Blake Griffin: il controllo del battito per diventare grande

Come Blake Griffin è diventato il miglior giocatore di questi playoffs, grazie alla sua voglia e a una scienza sempre più all'avanguardia.
06.05.2015 13:15 di  Simone Mazzola  Twitter:    vedi letture
Blake Griffin: il controllo del battito per diventare grande
© foto di Albert Pena/Icon SMI /Agenzia Al

Come si può mettere insieme delle statistiche che ti pongono al fianco di Oscar Robertson come unico altro giocatore a 24 punti, 13 rimbalzi e 7 assists di media in una post season?
Come è possibile diventare un giocatore che “sa solo saltare” in un leader tecnico ed emotivo di una squadra d'alto livello a Ovest?

Ci sono diversi motivi e uno di questi potrebbe essere la presenza di Doc Rivers che ha trasmesso all’ambiente una certa sicurezza e consapevolezza nei propri mezzi.
Ciò che più di ogni altra cosa ha fatto di Blake Griffin quel giocatore dominante e trascinante di oggi è la capacità di gestire la propria fatica e il recupero da essa.
Dopo l’eliminazione dello scorso anno per mano dei Thunder, Blake non ha perso tempo per rimettersi al lavoro resettando la propria meccanica di tiro e cercando di progredire dal punto di vista tecnico e fisico. Il suo business manager Lone Clark gli scriveva messaggi alle sette del mattino per parlare della sua schedule di allenamento e spesso lo trovava già al lavoro.
Un’ulteriore passo in avanti è stato fatto grazie a Robbie Davis e a uno speciale sistema di monitoraggio del battito cardiaco.
“Blake ha una notevole capacità di alzare molto e in breve tempo i suoi battiti cardiaci e questo influisce positivamente sulle sue prestazioni atletiche –ha detto Davis- quello che riesce a fare meno bene è riportare il suo battito a una situazione normale.”
Questo particolare sistema chiamato VO2 max monitora il ritmo cardiaco del giocatore stabilendo così i tempi di innalzamento e di recupero, permettendo così allenamenti specifici.
“Il monitoraggio di questi valori mi arriva direttamente in tempo reale sul cellulare e so perfettamente fin dove posso spingermi con l’intensità dell’allenamento. -ha proseguito- Molti professionisti sono pigri, ma io so perfettamente se hanno ancora benzina nel serbatoio”.
A tal proposito in estate ha fatto allenamenti specifici che simulassero quanto più possibile i momenti di sforzo e di recupero che si possono trovare in una partita e questo ha reso Blake un giocatore maggiormente in controllo.
“Voglio essere ottimo sotto tutti i punti di vista e migliorarmi sempre –ha detto Griffin- il giocare 40 minuti in una serie dura come quella contro gli Spurs è stato difficile, ma con questo trattamento sono molto più rilassato e questo si riflette sul mio gioco”.
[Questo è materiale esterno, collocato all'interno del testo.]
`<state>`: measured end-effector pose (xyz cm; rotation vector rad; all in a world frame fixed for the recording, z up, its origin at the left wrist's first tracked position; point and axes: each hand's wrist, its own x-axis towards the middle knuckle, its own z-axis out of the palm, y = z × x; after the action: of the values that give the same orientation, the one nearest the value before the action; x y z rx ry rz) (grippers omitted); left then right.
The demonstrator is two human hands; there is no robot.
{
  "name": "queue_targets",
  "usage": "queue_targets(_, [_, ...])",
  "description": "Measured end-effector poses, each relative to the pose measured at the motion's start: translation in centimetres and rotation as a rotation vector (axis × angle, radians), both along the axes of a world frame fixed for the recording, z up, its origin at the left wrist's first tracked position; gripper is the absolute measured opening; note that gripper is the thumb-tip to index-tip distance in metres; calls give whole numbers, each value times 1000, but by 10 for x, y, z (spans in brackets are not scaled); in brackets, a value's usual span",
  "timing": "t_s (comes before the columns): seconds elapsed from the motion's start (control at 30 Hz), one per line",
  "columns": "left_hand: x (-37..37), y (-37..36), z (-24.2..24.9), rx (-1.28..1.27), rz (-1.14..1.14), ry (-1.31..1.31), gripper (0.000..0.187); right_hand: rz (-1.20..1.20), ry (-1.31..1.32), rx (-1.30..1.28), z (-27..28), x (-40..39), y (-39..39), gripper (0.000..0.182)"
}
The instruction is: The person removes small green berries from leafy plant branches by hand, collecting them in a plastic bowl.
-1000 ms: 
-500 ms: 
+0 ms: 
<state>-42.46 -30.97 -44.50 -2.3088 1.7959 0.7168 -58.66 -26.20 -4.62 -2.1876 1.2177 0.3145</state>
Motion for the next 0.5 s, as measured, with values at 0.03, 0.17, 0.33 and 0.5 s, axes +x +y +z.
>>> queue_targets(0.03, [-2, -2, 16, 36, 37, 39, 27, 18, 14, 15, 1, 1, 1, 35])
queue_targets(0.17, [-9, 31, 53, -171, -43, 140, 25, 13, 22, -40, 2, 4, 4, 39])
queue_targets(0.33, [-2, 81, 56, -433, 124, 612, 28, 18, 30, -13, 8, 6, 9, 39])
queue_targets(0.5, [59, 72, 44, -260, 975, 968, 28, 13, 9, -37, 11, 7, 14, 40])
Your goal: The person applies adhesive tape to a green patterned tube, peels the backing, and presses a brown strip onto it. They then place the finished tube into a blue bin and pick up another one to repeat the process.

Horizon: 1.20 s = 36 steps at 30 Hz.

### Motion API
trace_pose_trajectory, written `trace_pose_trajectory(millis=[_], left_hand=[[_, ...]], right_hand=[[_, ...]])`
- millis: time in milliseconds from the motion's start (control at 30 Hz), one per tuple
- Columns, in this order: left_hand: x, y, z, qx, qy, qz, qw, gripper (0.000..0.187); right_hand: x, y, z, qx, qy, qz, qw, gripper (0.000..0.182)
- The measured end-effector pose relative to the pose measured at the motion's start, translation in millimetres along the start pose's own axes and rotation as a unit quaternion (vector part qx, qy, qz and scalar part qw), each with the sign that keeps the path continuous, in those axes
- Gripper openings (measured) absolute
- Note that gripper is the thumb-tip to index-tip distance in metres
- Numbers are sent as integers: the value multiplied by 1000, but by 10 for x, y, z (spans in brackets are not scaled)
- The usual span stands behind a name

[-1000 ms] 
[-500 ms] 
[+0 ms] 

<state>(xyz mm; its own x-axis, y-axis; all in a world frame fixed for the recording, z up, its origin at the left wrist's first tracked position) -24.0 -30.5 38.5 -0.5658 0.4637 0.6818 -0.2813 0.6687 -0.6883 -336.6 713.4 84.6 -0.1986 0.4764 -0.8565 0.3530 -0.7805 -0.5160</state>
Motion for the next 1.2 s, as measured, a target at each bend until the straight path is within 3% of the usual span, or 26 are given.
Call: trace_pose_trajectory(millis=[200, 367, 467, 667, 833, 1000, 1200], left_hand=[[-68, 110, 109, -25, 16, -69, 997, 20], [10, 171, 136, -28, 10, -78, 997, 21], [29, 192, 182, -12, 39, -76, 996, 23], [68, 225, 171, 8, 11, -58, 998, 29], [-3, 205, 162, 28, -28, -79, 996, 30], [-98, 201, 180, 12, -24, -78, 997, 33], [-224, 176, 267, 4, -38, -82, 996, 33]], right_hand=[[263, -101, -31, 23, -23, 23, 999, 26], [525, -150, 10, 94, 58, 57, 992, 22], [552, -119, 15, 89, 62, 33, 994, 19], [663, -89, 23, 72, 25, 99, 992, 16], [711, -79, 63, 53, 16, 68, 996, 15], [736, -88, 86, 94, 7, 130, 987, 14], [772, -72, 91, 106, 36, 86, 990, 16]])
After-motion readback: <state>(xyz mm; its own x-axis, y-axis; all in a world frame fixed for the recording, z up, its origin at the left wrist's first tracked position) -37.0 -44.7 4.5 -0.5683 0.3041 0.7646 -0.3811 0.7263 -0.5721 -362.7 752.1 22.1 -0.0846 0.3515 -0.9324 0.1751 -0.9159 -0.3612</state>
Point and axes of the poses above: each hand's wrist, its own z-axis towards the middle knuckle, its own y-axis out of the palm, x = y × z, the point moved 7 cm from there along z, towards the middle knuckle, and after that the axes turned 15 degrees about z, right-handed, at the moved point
Ci sono cose che la scienza e il progresso possono fare per facilitare il miglioramento delle prestazioni fisiche, ma come per le statistiche di una partita, sono solo una parte del processo di un giocatore nel tentativo di diventare grande. L’essere in palestra a lavorare 48 ore dopo una cocente eliminazione per migliorare il proprio gioco e farsi trovare pronto, non ha ausili di scienza che possano reggere. E’ solo la voglia di un campione di diventare uno dei più grandi, come il suo esempio: Tim Duncan.